Als CIA-Direktorin Corrine Whitman lässt Streep dieses leider uramerikanisch gewordene gruselige Gemisch aus Arroganz, Ignoranz und Zynismus sichtbar werden, wenn sie im Anschluss an ein Selbstmord-Attentat in Ägypten und dem dort verursachten Tod eines US-Agenten die Verhaftung des unbescholtenen, aber halt arabischstämmigen Ingenieurs Anwar (Omar Metwally) auf US-Boden anordnet. Jeglicher verfassungsmässig geschützter Bürgerrechte beraubt, findet sich Anwar alsbald in einem Folterkeller in Ägypten wieder – derweil sich seine ahnungslose hochschwangere Frau Isabella (Reese Witherspoon) zu Hause in Chicago zusehends wie eine Kafka-Figur vorkommt.
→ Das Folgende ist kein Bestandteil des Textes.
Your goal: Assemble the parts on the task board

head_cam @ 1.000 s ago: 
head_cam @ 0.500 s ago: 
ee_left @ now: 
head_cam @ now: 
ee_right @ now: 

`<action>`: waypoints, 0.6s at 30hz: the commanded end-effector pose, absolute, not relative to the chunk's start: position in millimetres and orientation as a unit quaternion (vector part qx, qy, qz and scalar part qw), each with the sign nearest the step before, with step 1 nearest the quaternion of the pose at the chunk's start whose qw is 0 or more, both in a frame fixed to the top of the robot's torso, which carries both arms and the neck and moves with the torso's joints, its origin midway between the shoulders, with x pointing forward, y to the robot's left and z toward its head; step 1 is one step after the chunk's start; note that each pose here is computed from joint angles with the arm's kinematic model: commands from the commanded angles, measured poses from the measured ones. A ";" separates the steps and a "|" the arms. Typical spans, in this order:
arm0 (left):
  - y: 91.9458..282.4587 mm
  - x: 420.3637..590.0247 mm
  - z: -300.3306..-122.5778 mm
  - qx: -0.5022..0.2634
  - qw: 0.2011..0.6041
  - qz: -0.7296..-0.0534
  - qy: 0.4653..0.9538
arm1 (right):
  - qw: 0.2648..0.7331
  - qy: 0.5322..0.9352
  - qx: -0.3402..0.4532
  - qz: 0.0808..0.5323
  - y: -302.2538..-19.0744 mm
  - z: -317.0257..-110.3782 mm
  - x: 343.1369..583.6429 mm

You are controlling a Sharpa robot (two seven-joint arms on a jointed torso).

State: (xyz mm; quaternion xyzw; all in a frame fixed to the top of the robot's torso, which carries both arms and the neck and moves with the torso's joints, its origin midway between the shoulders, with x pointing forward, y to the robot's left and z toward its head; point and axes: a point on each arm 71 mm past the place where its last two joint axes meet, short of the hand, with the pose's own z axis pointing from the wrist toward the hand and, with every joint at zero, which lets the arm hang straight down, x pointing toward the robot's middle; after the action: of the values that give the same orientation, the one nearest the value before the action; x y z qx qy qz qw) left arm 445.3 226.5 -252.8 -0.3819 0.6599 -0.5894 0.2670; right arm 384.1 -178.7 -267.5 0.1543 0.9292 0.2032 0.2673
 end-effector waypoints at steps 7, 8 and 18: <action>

Licht ins Dunkel könnte ihr allenfalls ein alter Schulfreund (Peter Sarsgaard) bringen, der sich als initiativer Assistent eines Senators (Alan Arkin) auf dem Weg in die oberen Washingtoner Gefilde befindet. Das Durchdringen zum verkümmerten menschlichen Kern von Leuten wie Corrine Whitman gestaltet sich indes noch mühseliger als das Vorstossen zu einem Catenaccio-geschützten italienischen Fussballtor, und so ist Isabellas einziger Hoffnungsträger ein junger Mann, von dessen Existenz sie gar nichts weiss: Den jungen CIA-Analyst Douglas (Jake Gyllenhaal), der den Folterungen Anwars als stiller Beobachter beiwohnt, plagt nämlich ein schlechtes Gewissen. Weshalb dem so ist, erklärt uns das Drehbuch indes ebenso wenig wie manch anderes, was die Motivation der Figuren anbelangt. Und was das Liebesleben der Tochter des ägyptischen Polizeichef-Foltermeisters (Yigal Naor) mit alldem zu tun hat, bleibt grad auch die längste Zeit unklar.

Patchwork und Mainstream

Dass Regisseur Hood dem Filmschaffen hollywoodscher Prägung ausgesprochen offen gegenübersteht, liess sich bereits an dem 2006 mit wenig Recht mit dem «Ausland-Oscar» prämierten Vorgänger «Tsotsi» ablesen. Auch in «Rendition» verlässt sich Hood allzu sehr auf rustikale Mainstream-Formeln und emotionale Kraftmeierei, sodass vieles in Kitsch und Naivität mündet, was zur ernsthaften Auseinandersetzung mit einem hochbrisanten und topaktuellen Thema anregen soll. Das Zurückgreifen auf die in diesem Genre derzeit so beliebte Patchwork-Struktur wirkt überdies mehr gewollt und aufgesetzt, zumal es eine Komplexität vorspiegelt, die in dem auch bei den Dialogen kaum glänzenden Skript schlicht nicht enthalten ist. Offenbar wird diese Oberflächlichkeit gerade in jenem Nebenstrang, der sich der anderen, der islamischen Seite widmet. Wenngleich sich einem der dramaturgische Sinn und Zweck des Ganzen am Ende doch noch erschliesst, riechen die darin auf ungeheuer platte Weise zum Menscheln gebrachten Schicksale der bestenfalls holzschnittartigen Figuren etwas gar stechend nach politischer Korrektheit und universellem Erklärungsversuch; und dass es diese Ebene für die Botschaft des Films wirklich gebraucht hat, bleibt wenigstens fraglich. Freilich ist das Bemühen um eine breite und gleichzeitig fundierte Analyse der Thematik wie auch um eine unterhaltungsträchtige Inszenierung jederzeit erkennbar, doch findet der Film nur schwer in Tritt, verweilt hier zu lange, tändelt dort herum und belässt es bei den eigentlich entscheidenden Stellen oftmals bei einem kurzen Streifen. Erst in der letzten halben Stunde findet er den richtigen Rhythmus und wird so wenigstens noch dem Unterhaltungsanspruch gerecht.